Verdirbt Geld den Charakter?

Verbraucher oder ‘Sparefroh’? 

Gold, Moneten, Asche, Schotter, Kies, Penunze, Kohle, Mammon oder einfach nur Bares - wenn es um Geld geht, wird von manchen manchmal übertrieben und andere halten einfach nur den Mund. Wie aber ließe die Soziologie sich darauf ein, die Geldtypen zu beschreiben? Macht Geld leidenschaftlich oder eher nur knauserig? Verführt Geld oder macht es einfach nur sexy…??

Geld schafft Ambitionen

Die persönliche Finanzen stehen beim Ambitionierten an erster Stelle. Er ist gut informiert und bereit Risiken einzugehen. Geld hat für ihn einen positiven Stellenwert, Geld ist sein Gradmesser für Erfolg und dient ihm als Selbstbestätigung.

Geld schafft Souveränität

Der Souveräne hat vom erstmals erlebten Weltspartag gelernt, sich mit Finanzen zu beschäftigen - zur Sicherung von Existenz und Wohlstand. Der Umgang mit Geld ist ihm selbstverständlich und sichert ihm einen unabhängigen Lebensstil.

Geld birgt Sicherheit

Der Sicherheitsbewusste ist den Themen mit Geld aufgeschlossen, er ist materiell gut gestellt und er legt Wert darauf, sein Vermögen zu vergrößern. Schlagzeilen zu Finanzen werden meist tagesaktuell gelesen.
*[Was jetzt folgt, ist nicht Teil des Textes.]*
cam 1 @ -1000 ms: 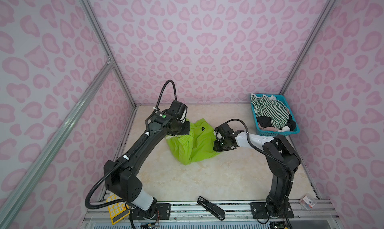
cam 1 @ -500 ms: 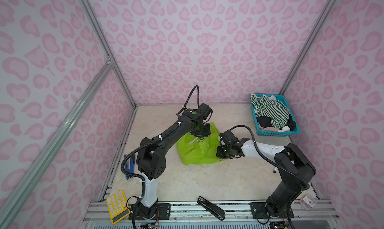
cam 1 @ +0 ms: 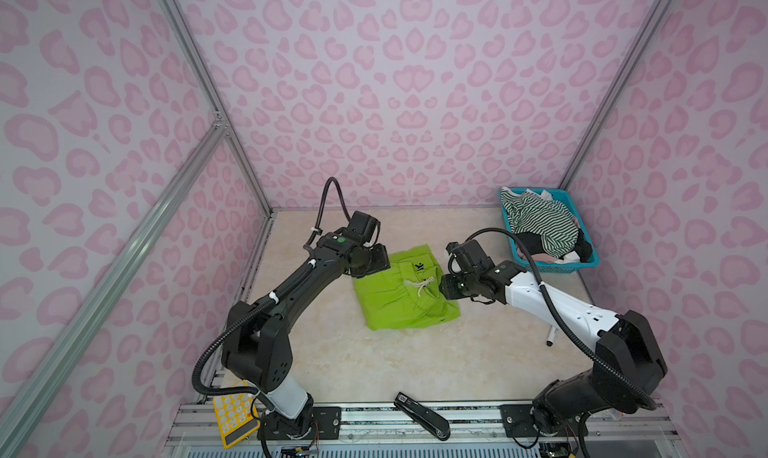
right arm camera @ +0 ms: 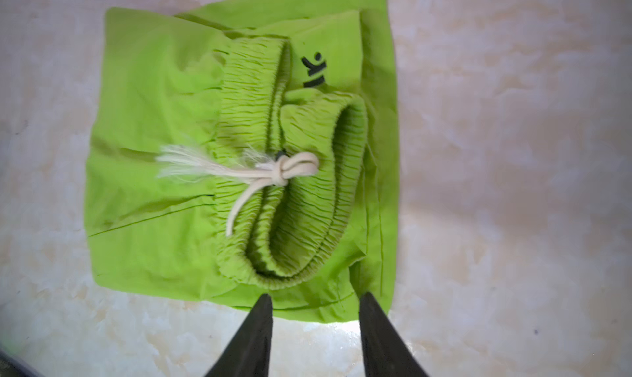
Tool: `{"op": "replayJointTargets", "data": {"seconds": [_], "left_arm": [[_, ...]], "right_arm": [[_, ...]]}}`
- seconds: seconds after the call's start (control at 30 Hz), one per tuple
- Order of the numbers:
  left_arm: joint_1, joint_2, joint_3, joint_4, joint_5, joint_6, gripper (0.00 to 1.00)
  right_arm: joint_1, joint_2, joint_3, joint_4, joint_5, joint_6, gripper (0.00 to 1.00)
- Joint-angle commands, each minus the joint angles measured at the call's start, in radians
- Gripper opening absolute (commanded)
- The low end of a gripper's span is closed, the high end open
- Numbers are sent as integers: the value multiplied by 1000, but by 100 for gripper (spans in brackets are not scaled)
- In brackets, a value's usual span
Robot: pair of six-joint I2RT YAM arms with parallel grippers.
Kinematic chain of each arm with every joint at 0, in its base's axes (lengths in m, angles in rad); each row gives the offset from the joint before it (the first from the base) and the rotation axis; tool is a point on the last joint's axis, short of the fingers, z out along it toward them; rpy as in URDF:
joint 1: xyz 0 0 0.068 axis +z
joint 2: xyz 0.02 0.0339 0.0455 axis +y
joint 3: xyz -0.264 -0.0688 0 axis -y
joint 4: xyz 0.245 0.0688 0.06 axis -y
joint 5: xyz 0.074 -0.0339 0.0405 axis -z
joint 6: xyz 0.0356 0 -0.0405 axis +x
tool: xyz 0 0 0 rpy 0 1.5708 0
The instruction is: Fold and stack the mixed laundry pile
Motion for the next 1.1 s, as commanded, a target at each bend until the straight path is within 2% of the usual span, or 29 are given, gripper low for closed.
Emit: {"op": "replayJointTargets", "data": {"seconds": [0.0, 0.33, 0.6, 0.63, 0.73, 0.8, 0.9, 1.07], "left_arm": [[41, -66, -93, 68, -21, -12, 61], [86, -209, -281, 91, -63, -5, 61], [89, -247, -332, 96, -64, 24, 61], [89, -246, -336, 98, -64, 26, 61], [90, -238, -346, 107, -61, 26, 61], [90, -231, -350, 118, -56, 23, 61], [91, -221, -351, 132, -56, 20, 61], [96, -197, -346, 154, -53, 16, 61]], "right_arm": [[-11, 58, 69, -12, -141, -97, 48], [-46, 486, 369, 14, -291, -46, 51], [-49, 640, 440, 40, -394, -25, 51], [-51, 643, 436, 54, -417, -26, 48], [-54, 624, 423, 91, -467, -40, 33], [-54, 591, 423, 86, -470, -75, 21], [-54, 526, 428, 47, -447, -135, 9], [-46, 402, 423, -43, -357, -207, 0]]}}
Sein Anspruch nach Sicherheit lässt indes nur konservative Anlageformen wie Sparbuch und Bausparvertrag zu.

Geld macht bescheiden

Der Bescheidene markiert für sich den Typus mit Sparer-Mentalität. Er verhält sich vorsichtig und sorgt prozentual vom monatlichen Einkommen vor. Ihm und den Seinen genügen die Eigentumswohnung oder das Reihenhäuschen sowie aufeinander folgende Sparverträge.

Pragmatik und Geld

Der Zweckorientierte weiß zwar um sein Geld, doch stellt es für ihn keinen Wert an sich dar. Es ist Mittel zum Zweck. Für sich und die Seinen privat vorzusorgen, erledigt er nur unter äußerem Zwang. Grundsätzlich lehnt er Geldgeschäfte distanziert ab und spricht auch nicht gerne darüber.

Mach du das!

Wer beim Thema Geld eher nur delegiert, der ist zwar sensibilisiert, doch verlässt er sich gerne auf andere aus seiner privat-familiären Sphäre. Dem Lebenspartner kommen deshalb die eigentlichen Aufgaben zu, der dann nachträglich informiert, wenn von ihm finanzielle Entscheidungen getroffen sind.

Geld beruhigt!

Der Sorglose setzt sich eher lasch statt konstruktiv mit seinen privaten Finanzen auseinander. Er lebt heute und konsumiert. Vorsorge fürs Alter ist eher nachrangig, weil die monatliche Einkünfte meist keinen finanziellen Spielraum lassen. Warum also den Lebensstil noch weiter beschränken?

Geld schafft Kummer

Wer Geldangelegenheiten ignoriert und das Thema rundweg ablehnt, der hat wohl schon resigniert. Er zählt sich zum Prekariat, weil keine Spielräume gegeben sind. Wenn’s klappt, lebt er auf Pump. Das aber frustriert, stumpft ab und verstellt den Blick auf gelegentliche Chancen.